A chic, intimate enoteca that’s as classically minded as it is forward-thinking.

Cacao-infused tagliatelle? With venison ragù? Sounds crazy, but at La Madonna Nera it really works, the al dente pasta’s earthy sweetness proving just the right foil for the meat’s gamy twang. What takes this snug, low-lit and timelessly understated wine bar well past paint-by-numbers territory is a willingness to playfully bend rules.

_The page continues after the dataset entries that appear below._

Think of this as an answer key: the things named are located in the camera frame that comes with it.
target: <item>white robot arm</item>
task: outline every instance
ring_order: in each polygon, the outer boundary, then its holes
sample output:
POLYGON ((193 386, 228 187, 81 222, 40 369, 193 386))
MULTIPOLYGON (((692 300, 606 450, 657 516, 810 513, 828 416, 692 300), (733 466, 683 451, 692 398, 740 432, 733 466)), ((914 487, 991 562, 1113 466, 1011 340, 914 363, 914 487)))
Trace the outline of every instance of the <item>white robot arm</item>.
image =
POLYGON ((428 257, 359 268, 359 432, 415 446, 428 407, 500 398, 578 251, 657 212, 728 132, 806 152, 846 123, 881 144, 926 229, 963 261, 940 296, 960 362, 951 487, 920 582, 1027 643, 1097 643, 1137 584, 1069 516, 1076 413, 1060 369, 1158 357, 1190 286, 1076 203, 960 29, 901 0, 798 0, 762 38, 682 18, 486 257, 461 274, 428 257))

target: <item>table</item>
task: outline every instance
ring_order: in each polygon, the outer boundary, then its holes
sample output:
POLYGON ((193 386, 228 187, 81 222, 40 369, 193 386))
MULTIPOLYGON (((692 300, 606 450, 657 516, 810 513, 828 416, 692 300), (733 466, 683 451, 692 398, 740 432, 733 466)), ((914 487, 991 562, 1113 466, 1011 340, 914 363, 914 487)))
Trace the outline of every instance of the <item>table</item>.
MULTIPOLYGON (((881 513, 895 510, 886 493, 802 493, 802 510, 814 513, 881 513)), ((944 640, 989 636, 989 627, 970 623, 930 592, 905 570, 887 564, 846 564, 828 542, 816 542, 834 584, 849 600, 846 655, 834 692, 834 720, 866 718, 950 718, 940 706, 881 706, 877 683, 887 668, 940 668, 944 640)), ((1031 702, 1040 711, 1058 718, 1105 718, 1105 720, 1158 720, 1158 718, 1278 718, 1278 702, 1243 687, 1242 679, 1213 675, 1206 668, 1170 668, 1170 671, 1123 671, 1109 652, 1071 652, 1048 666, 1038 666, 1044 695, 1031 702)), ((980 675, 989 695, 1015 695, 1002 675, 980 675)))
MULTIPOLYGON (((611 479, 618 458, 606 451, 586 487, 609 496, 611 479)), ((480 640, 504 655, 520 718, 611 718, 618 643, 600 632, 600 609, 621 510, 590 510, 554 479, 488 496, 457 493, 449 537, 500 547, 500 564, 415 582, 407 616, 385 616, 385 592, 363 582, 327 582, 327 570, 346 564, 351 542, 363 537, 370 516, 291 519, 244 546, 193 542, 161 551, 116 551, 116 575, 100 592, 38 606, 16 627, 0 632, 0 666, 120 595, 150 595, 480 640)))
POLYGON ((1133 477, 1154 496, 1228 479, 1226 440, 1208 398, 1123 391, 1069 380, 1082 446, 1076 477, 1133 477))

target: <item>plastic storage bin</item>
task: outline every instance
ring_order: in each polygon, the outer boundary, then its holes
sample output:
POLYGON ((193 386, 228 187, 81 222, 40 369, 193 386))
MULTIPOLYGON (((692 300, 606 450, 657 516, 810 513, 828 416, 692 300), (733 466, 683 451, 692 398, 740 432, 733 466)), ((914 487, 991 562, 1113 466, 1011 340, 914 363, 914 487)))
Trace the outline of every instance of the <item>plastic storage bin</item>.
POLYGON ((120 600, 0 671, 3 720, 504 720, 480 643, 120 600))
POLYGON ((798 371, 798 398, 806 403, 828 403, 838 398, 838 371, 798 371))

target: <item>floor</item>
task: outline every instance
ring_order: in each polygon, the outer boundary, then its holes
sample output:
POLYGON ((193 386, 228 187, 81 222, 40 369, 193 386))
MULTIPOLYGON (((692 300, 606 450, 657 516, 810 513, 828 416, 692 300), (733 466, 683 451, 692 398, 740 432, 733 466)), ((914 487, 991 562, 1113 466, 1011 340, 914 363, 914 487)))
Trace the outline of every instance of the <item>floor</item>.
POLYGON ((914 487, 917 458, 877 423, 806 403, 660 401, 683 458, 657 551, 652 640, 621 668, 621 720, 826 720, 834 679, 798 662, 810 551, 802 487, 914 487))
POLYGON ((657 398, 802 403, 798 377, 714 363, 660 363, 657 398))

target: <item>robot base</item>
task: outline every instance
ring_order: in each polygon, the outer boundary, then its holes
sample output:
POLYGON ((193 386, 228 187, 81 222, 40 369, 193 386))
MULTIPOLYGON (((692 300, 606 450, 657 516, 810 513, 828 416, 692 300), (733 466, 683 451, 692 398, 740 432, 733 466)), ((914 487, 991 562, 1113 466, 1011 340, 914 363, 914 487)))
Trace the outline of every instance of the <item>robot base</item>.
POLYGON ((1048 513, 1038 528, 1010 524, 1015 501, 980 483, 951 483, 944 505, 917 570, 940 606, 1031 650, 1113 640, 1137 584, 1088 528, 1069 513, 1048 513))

Just look at the pounded sheet of poached cuttlefish draped over more of the tender mollusc, peas and squid ink stirred through intense reduced tomato sauce. Or the tiramisù – extra-heavy on mascarpone cream and provocatively spiked with aniseed liqueur. Even if a bitter coffee vinaigrette throws a dish of pickled and roasted carrots off piste, there’s enough respect for Italian tradition and charismatic hospitality to bring it all into balance. Think well-chosen salumi and cheese, along with unmissable tuna-stuffed peppers in oil made to owner Fiona Di Lanzo’s family recipe.

What takes this snug, low-lit and timelessly understated wine bar well past paint-by-numbers territory is a willingness to playfully bend rules.

And then there’s the vino, marrying the best of New and Old Worlds across 70-odd bottles, pitting a straight-shooting vermentino blend from the Adelaide Hills right up against chewy Calabrian skin-contact greco. Finish on an amaro from what might be the city’s best selection, and step out into the night the better for it.